La politique de l’autruche. Alors que des grincements de dents subsistaient ; alors que des tensions couvaient ; alors que des frustrations écumaient des visages ; alors que des mécontentements rongeaient des cœurs, les partis (UPCI, UDPCI, RDR et PDCI-RDA) rescapés de l’alliance n’ont trouvé nécessaire  d’auditer de façon honnête et responsable la gestion du premier mandat. Dans la grisaille, des mots catalyseurs vont naître : « réglages, rattrapages ethniques,… ». Bien que conscient de cette atmosphère morose au sein de l’alliance et particulièrement, au sein de son propre parti, le Président Bédié lance ‘’l’Appel de Daoukro’’ au profit du RDR et de son chef pour les élections de 2015. Et, tel dans un corridor de la tentation, les cadres, femmes, hommes et enfants du parti se sont jeté à travers villes, campagnes et hameaux, dans une caravane de promotion de « l’Appel-Loi » du Président Bédié. La mayonnaise ne pouvait que prendre surtout avec des insinuations dopantes et dirigistes comme : « Le 3ème pont en lui seul vaut deux mandats » selon le Président Bédié à l’inauguration de cet ouvrage d’art. Aujourd’hui, les réglages n’ont pas eu lieu mais le rattrapage ethnique est vivant. Soit, mais le Président du PDCI-RDA est auréolé des plus belles épithètes en ce qui concerne, sa grande vision, sa sagesse, sa posture de pacifiste. Pourquoi ces richesses en valeurs humaines dont regorge le Président Bédié n’ont-elles pas pu changer la donne dans la promotion équilibrée des cadres entre partis alliés ? Et pourtant, les tête à tête n’ont jamais manqué entre les deux frères révélés à nos aises. Pourquoi au sein du PDCI-RDA aujourd’hui, il y a des rencontres, des séminaires et d’autres réunions pour dire qu’en 2020, il y aura un candidat du parti ? Cette fois-ci, espérons que de simples présomptions puissent avoir force de loi plus que n’en a eu la résolution du 12ème congrès du parti tenu à Yamoussoukro.

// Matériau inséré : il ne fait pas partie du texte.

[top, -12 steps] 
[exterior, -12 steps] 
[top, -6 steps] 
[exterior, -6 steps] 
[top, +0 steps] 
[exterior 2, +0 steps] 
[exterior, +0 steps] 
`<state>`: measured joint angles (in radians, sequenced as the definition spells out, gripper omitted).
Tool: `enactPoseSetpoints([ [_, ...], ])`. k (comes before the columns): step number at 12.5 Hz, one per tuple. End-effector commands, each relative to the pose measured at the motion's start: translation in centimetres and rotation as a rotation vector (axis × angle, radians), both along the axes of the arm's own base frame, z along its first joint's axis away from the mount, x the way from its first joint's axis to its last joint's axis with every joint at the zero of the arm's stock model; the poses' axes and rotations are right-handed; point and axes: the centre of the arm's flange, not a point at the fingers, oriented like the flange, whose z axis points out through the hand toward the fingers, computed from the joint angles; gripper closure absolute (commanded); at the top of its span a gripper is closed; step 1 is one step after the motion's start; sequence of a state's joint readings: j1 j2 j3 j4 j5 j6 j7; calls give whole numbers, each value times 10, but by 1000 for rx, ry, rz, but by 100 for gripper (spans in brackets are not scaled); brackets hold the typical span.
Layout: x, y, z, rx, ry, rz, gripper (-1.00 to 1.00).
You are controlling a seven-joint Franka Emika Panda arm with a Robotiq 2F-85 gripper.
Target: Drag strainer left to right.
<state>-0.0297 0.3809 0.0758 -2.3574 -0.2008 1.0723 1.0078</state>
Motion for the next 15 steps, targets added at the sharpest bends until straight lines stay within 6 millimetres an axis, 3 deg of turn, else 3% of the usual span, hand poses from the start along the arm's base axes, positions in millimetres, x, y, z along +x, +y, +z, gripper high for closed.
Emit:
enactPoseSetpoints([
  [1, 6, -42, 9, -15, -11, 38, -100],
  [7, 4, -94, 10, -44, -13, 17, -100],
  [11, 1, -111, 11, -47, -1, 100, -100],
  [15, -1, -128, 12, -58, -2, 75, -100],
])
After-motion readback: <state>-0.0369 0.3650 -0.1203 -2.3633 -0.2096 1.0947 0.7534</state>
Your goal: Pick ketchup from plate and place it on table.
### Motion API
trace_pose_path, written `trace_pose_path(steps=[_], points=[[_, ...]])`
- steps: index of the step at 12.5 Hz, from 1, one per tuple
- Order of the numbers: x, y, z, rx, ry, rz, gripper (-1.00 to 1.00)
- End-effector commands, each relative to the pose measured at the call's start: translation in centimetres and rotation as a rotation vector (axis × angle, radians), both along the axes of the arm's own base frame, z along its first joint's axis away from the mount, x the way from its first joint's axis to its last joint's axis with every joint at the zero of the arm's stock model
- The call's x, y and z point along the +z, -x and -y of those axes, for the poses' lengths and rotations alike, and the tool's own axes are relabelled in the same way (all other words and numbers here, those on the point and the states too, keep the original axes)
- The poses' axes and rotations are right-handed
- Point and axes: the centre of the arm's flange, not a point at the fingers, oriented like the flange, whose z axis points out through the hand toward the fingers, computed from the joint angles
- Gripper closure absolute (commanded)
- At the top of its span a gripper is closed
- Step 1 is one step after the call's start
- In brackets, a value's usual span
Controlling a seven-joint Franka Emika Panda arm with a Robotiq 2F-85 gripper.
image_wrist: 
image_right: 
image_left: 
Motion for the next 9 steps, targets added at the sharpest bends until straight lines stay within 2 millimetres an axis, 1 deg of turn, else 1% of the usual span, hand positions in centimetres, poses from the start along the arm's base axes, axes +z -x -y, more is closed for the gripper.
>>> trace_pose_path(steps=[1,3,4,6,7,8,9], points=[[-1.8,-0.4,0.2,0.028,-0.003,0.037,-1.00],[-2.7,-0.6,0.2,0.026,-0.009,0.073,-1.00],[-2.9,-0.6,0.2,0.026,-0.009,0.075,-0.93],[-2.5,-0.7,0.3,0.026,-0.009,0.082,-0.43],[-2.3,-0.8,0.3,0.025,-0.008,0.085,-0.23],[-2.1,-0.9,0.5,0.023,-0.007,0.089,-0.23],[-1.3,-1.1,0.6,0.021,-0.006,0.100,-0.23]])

Si tant est que Joël N’Guessan Kouassi ne représente que sa personne, mais au moins, il porte la parole du RDR ? Pourquoi après sa sortie « hasardeuse », n’est-il pas interpelé voire mis sous discipline ? Je trouve Joël Kouassi N’Guessan, porteur des paroles du RDR et de son chef, très réaliste et intellectuellement honnête. Joël Kouassi N’Guessan, par sa sortie, veut nous faire savoir, qu’à la différence d’un autre parti où la parole du leader peut désavouer éternellement, la résolution d’un congrès ; au RDR, tout est structuré et que le congrès est le seul organe souverain de décision. D’ailleurs avant Joël N’Guessan Kouassi, Adama Bigtogo, Cissé Ibrahim Bacongo, et d’autres cadres du RDR ont tenu des propos du même genre. La sortie de Joël N’Guessan Kouassi doit être pour nous, une alerte à être sur nos gardes et elle vaut son pesant d’or. Ne le prenons pas en ennemi ni en clown, c’est un adversaire qui est honnête et qui veut nous battre à la régulière. Au fond, est-ce que le RHDP existe encore quand il s’agit des intérêts particuliers du RDR ? Cessons de faire l’autruche, levons nos têtes et regardons la réalité en face !

Bédié n’est pas Jésus, il est homme. Je ne conteste pas que le Président Bédié soit le modèle achevé du sauveur providentiel qui règle tout au doigt et à l’œil. Je ne lui dénie pas le symbole du sphinx incarné, je ne conteste pas qu’il ait tout seul le monopole d’amour pour son pays et son peuple… Mais, sachons qu’il est homme et qu’il peut lui arriver de se tromper ! D’ailleurs, le coup d’Etat de 1999 est une preuve qu’il s’est trompé dans le choix des hommes et dans l’appréciation de la mutinerie et de ses contours ! A-t-on fait un examen sérieux pour tirer les leçons de ce coup d’Etat ? Rendons service au Président Bédié en l’aidant à jauger et à mieux apprécier les situations avant de prendre les meilleures décisions. Le retour à la maison de Gnamien Yao, Kouadio Konan Bertin, Essy Amara, Charles Konan Banny et des cadres indépendants élus députés est-il une preuve suffisante pour conclure que le Président Bédié avait eu raison d’eux ? Arrêtons de nous arcbouter sur nos intérêts égoïstes de peur qu’on nous les arrache, le meilleur est devant. De quelle écurie doit-on classer Guillaume Soro et de quoi retournent ses prétentions pour 2020 ?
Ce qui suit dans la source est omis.